◆ ACTION ITEM
Check each line of the entries. Copy the ones that contain the string "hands".

◆ Stored dataset items

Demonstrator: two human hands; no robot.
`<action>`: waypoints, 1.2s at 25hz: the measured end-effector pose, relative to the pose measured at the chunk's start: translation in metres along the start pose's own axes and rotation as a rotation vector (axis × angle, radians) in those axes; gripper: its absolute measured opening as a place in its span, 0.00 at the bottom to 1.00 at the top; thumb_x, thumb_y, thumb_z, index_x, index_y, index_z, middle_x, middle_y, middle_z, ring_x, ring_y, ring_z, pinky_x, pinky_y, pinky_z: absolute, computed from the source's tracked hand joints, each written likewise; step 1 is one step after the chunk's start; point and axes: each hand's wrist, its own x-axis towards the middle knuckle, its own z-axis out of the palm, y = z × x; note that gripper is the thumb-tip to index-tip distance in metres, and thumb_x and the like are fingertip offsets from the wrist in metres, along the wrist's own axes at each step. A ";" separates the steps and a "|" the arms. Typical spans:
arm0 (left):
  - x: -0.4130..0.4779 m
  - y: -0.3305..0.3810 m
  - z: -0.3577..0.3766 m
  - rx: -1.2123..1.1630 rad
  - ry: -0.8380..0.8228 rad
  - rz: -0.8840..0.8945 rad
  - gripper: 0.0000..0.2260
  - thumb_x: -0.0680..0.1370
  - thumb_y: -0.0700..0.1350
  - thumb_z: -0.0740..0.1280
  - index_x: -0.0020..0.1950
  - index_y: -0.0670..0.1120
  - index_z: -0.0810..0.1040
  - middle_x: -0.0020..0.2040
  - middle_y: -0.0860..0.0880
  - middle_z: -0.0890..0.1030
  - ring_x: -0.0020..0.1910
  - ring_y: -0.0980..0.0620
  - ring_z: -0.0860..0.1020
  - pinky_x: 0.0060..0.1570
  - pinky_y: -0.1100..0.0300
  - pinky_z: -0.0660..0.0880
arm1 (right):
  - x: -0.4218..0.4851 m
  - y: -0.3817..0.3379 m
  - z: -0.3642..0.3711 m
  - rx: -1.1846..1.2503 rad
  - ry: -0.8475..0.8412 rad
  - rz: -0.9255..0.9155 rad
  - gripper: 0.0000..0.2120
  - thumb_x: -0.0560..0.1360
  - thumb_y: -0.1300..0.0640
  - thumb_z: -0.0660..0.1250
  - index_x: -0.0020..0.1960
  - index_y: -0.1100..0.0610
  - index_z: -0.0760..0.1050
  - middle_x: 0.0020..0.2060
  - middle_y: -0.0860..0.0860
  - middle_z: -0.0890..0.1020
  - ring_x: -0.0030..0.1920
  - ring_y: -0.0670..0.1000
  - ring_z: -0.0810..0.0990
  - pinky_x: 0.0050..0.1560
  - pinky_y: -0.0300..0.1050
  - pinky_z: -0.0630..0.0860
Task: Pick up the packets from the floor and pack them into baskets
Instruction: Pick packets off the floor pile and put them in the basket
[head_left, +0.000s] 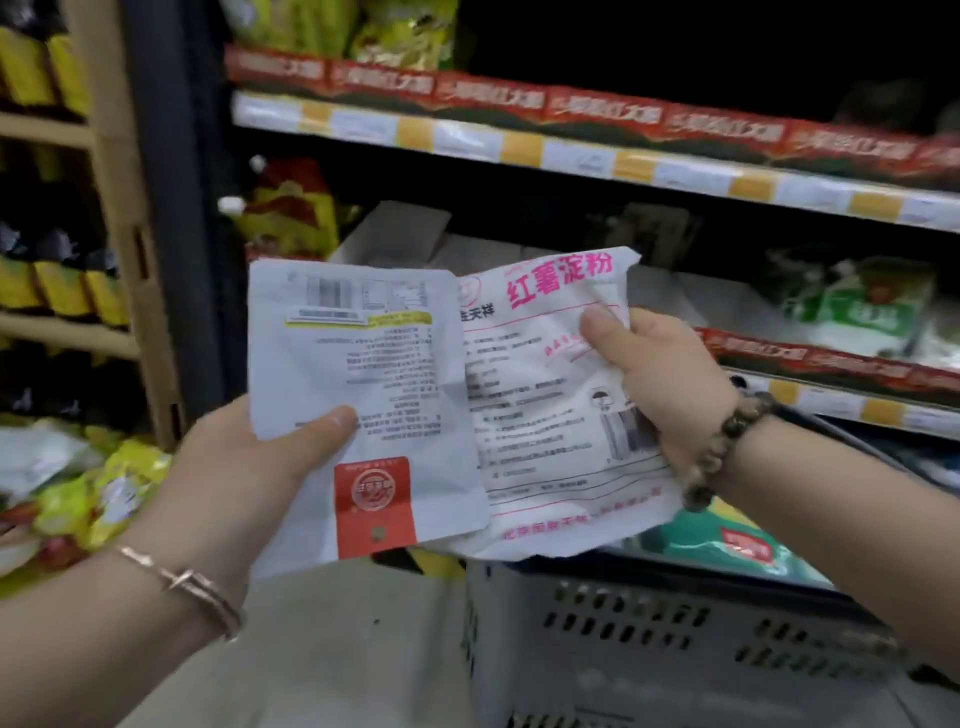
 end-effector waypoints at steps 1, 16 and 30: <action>0.008 0.000 0.024 0.020 -0.017 0.019 0.04 0.72 0.39 0.69 0.45 0.46 0.81 0.38 0.51 0.85 0.34 0.51 0.83 0.30 0.59 0.79 | 0.009 0.004 -0.022 -0.029 0.040 0.008 0.23 0.75 0.46 0.66 0.50 0.69 0.75 0.49 0.69 0.80 0.47 0.70 0.80 0.48 0.70 0.76; 0.091 -0.098 0.282 0.677 -0.291 -0.081 0.11 0.71 0.36 0.72 0.52 0.40 0.80 0.52 0.41 0.82 0.51 0.43 0.80 0.51 0.53 0.76 | 0.103 0.203 -0.235 -0.796 0.136 0.584 0.18 0.79 0.49 0.61 0.41 0.63 0.72 0.28 0.53 0.72 0.28 0.50 0.69 0.26 0.42 0.61; 0.070 -0.116 0.346 1.644 -0.926 0.376 0.28 0.80 0.61 0.46 0.77 0.51 0.46 0.78 0.49 0.49 0.76 0.47 0.47 0.74 0.44 0.45 | 0.093 0.232 -0.194 -0.763 -0.162 0.391 0.19 0.81 0.55 0.51 0.71 0.55 0.64 0.64 0.58 0.74 0.56 0.54 0.75 0.49 0.41 0.71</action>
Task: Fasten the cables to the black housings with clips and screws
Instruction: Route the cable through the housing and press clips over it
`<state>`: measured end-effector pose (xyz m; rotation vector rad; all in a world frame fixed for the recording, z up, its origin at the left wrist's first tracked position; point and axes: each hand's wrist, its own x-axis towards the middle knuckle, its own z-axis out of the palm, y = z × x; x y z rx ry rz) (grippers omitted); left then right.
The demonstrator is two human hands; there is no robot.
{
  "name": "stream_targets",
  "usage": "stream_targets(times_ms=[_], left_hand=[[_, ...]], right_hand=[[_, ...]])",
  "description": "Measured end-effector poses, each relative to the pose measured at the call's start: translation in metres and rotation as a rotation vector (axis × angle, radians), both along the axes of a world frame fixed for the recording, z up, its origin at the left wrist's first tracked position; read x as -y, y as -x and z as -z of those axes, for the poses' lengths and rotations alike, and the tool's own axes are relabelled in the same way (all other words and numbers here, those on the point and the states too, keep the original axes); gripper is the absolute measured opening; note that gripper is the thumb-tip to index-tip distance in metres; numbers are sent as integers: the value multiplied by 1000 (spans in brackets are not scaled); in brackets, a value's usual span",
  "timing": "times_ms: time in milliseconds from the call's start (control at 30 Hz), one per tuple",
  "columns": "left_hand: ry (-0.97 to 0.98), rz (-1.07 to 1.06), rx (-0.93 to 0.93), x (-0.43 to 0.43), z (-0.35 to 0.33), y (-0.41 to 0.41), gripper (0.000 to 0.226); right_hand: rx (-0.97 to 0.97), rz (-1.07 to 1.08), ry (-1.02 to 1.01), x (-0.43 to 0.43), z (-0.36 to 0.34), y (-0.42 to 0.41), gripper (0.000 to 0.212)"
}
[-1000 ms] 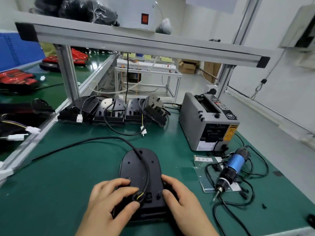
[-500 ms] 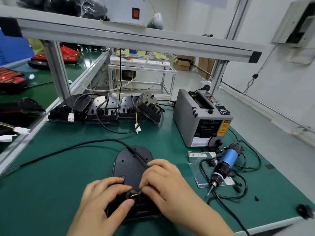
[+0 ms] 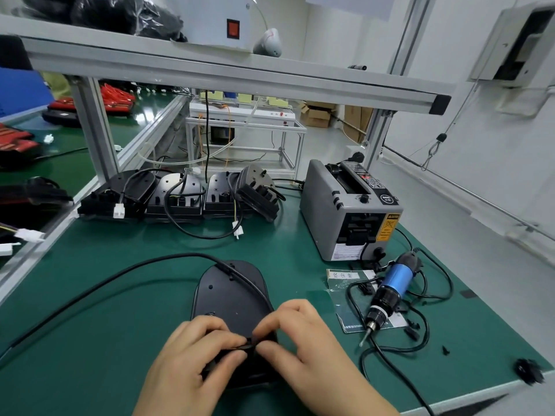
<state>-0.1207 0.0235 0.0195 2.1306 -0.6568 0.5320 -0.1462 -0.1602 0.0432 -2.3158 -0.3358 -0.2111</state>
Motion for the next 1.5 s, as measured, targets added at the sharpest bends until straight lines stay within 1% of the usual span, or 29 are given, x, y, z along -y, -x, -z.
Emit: stream_targets(times_ms=[67, 167, 233, 300, 333, 400, 467, 567, 667, 867, 967, 1100, 1167, 1267, 1367, 1500], left_hand=[[-24, 7, 5, -1, -1, 0, 17], [-61, 17, 3, -2, -2, 0, 13], [-89, 16, 5, -2, -3, 0, 13], [-106, 20, 2, -2, -4, 0, 13], [-106, 23, -1, -2, -5, 0, 12], [-107, 24, -3, -2, -5, 1, 12], [-112, 21, 0, -2, -5, 1, 11], [-122, 22, 2, -2, -6, 2, 10], [-126, 28, 6, -2, -5, 2, 10], [-113, 26, 3, -2, -5, 1, 11], [-118, 20, -12, -2, -4, 1, 12], [-123, 15, -20, -1, -4, 2, 12], [-121, 7, -13, -2, -3, 2, 13], [-104, 10, -17, -3, -3, 0, 13], [-98, 22, -10, -3, -3, 0, 13], [-99, 18, -11, -2, -3, 1, 12]], right_hand=[[74, 36, 14, 13, 0, -4, 10], [126, 242, 135, 45, -5, -19, 7], [100, 438, 302, 72, -10, -32, 10], [37, 622, 553, 99, -13, -42, 14], [-7, 674, 671, 111, -13, -45, 16], [-95, 705, 817, 127, -9, -50, 21], [-142, 701, 883, 134, -2, -53, 24], [-156, 700, 970, 137, 8, -58, 25], [-152, 702, 1025, 137, 14, -62, 26], [-155, 746, 1032, 139, 14, -67, 18], [-156, 754, 1048, 138, 14, -70, 20], [-44, 772, 927, 131, 10, -70, 23], [-27, 762, 904, 128, 8, -69, 23], [-109, 726, 1007, 131, 5, -67, 23], [-191, 684, 1036, 135, 5, -65, 21], [-170, 677, 1068, 130, 10, -64, 21]])
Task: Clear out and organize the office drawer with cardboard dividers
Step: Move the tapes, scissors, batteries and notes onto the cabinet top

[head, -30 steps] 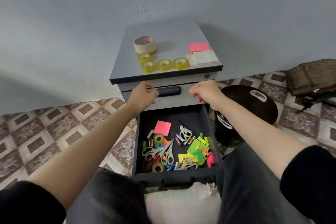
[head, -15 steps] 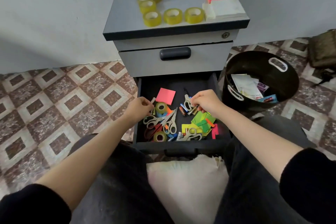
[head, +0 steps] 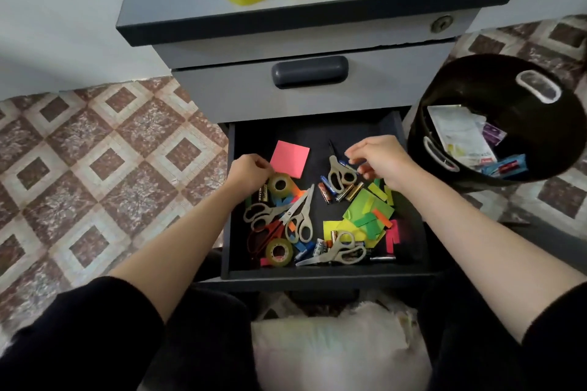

◆ SOLVED EXERCISE
Demonstrator: two human hands; no robot.
The demonstrator is two human hands; there is no robot.

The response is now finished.